It has been about a month since the last earnings report for Sprint (S). Shares have lost about 7.3% in that time frame, underperforming the S&P 500.
Will the recent negative trend continue leading up to its next earnings release, or is Sprint due for a breakout? Before we dive into how investors and analysts have reacted as of late, let's take a quick look at its most recent earnings report in order to get a better handle on the important catalysts.
Sprint’s Q2 Loss Wider Than Expected, Revenues Fall Y/Y
Sprint reported lackluster second-quarter fiscal 2019 results, wherein the top line decreased year over year. Despite challenging macroeconomic environment, continued focus on cost optimization, network improvement initiatives and digital transformation has helped it in improving customer relationships.

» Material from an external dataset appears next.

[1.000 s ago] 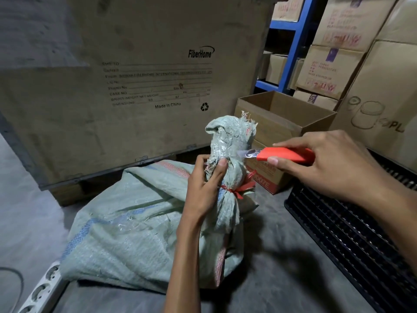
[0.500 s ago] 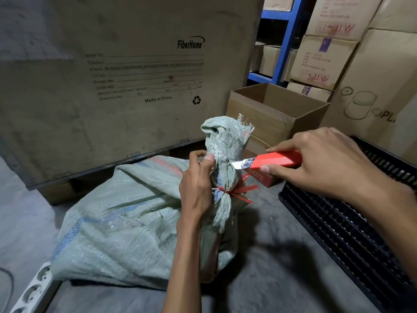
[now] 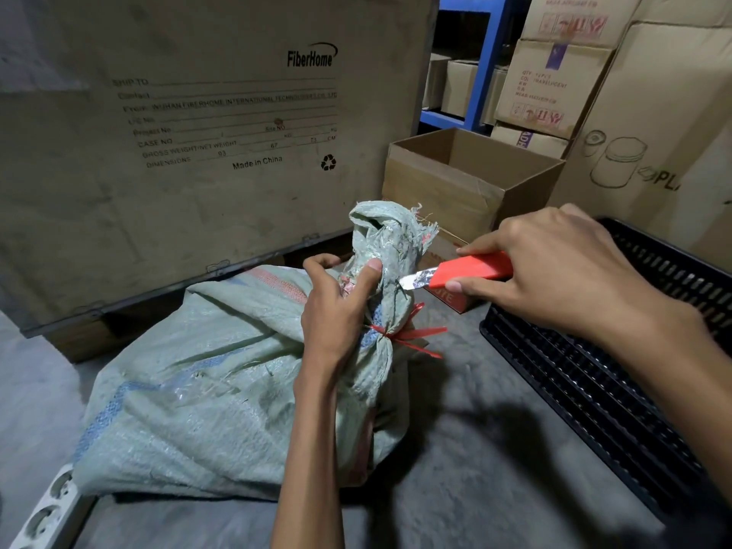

For the September quarter, net loss was $274 million or loss of 7 cents per share against net income of $196 million or 5 cents per share in the year-ago quarter. The sharp decline was primarily due to lower revenues for the quarter. The bottom line was wider than the Zacks Consensus Estimate of a loss of 1 cent.
Quarterly total net operating revenues declined to $7,795 million from $8,433 million in the year-ago quarter mainly due to lower service revenues and equipment sales. The top line missed the consensus estimate of $8,165 million.
Overall service revenues were $5,273 million, down from $5,762 million in the year-ago quarter. The decline was due to lower Lifeline program revenues, resulting from the estimated reimbursements to federal and state governments for subsidies claimed contrary to Sprint’s usage policy. Equipment sales totaled $1,192 million, declining from $1,418 million. Equipment rentals, however, increased to $1,330 million from $1,253 million on postpaid customer additions.
Total net wireless operating revenues were $7,567 million compared with $8,169 million in the year-ago quarter, primarily due to lower equipment sales. Total service revenues declined to $5,045 million from $5,498 million. The decline was primarily on account of the estimated reimbursements to federal and state governments and continued amortization of prepaid contract balances as a result of adopting the new revenue standard — ASC 606 last year. Postpaid revenues totaled $4,218 million compared with $4,255 million a year ago. Prepaid revenues were $792 million, down from $954 million. Wholesale, affiliate and other revenues summed $35 million, substantially falling from $289 million. The segment’s operating income was $357 million compared with $920 million in the year-ago quarter. Adjusted EBITDA was $2,562 million compared with $3,276 million in the prior-year quarter for respective margins of 50.8% and 59.6%.
Net operating wireline revenues were $300 million compared with $328 million a year ago. This decline was primarily due to fewer IP-based data services customers as the company continues to migrate customers from TDM to Ethernet-based data services. Operating loss for the segment was $48 million compared with operating loss of $84 million in the year-ago quarter.
Total net operating expenses decreased to $7,558 million from $7,655 million. Operating income for the reported quarter was $237 million compared with $778 million a year ago. Overall adjusted EBITDA was $2,554 million, down from $3,256 million, and adjusted EBITDA margin declined to 48.4% from 56.5%.
Cash Flow & Liquidity
During the second quarter of fiscal 2019, Sprint generated $4,810 million of net cash from operating activities compared with $5,357 million in the year-ago quarter. As of Sep 30, 2019, the wireless carrier had $4,262 million in cash and equivalents with $33,268 million of long-term debt and finance lease obligations.
Sprint is optimizing its strength in digital transformation to increase digital sales and accelerate digital care initiatives while continuing to adopt artificial intelligence across different parts of the business. The company’s Next-Gen Network deployment continues to upgrade existing macro sites with LTE bands, thereby enhancing the coverage, capacity and time to improve customer experience in specific locations. Highlighting the LTE improvements, the company recently launched True Mobile 5G in select metro areas in the United States, creating a promising experience for wireless customers, including gaming and entertainment services, IoT and business applications.
Sprint remains poised to gain from growth opportunities of 5G rollout coupled with potential merger with T-Mobile. The company is also expected to utilize resources and technology to build a resilient 5G network across industries, in turn, increasing competition, boosting economic growth, creating employment, thereby emerging as a digital disruptor in the greater telecom space.
How Have Estimates Been Moving Since Then?
In the past month, investors have witnessed a downward trend in fresh estimates. The consensus estimate has shifted -61.29% due to these changes.
Currently, Sprint has a subpar Growth Score of D, though it is lagging a bit on the Momentum Score front with an F. However, the stock was allocated a grade of A on the value side, putting it in the top 20% for this investment strategy.
Overall, the stock has an aggregate VGM Score of C. If you aren't focused on one strategy, this score is the one you should be interested in.
Estimates have been broadly trending downward for the stock, and the magnitude of these revisions indicates a downward shift. Notably, Sprint has a Zacks Rank #3 (Hold). We expect an in-line return from the stock in the next few months.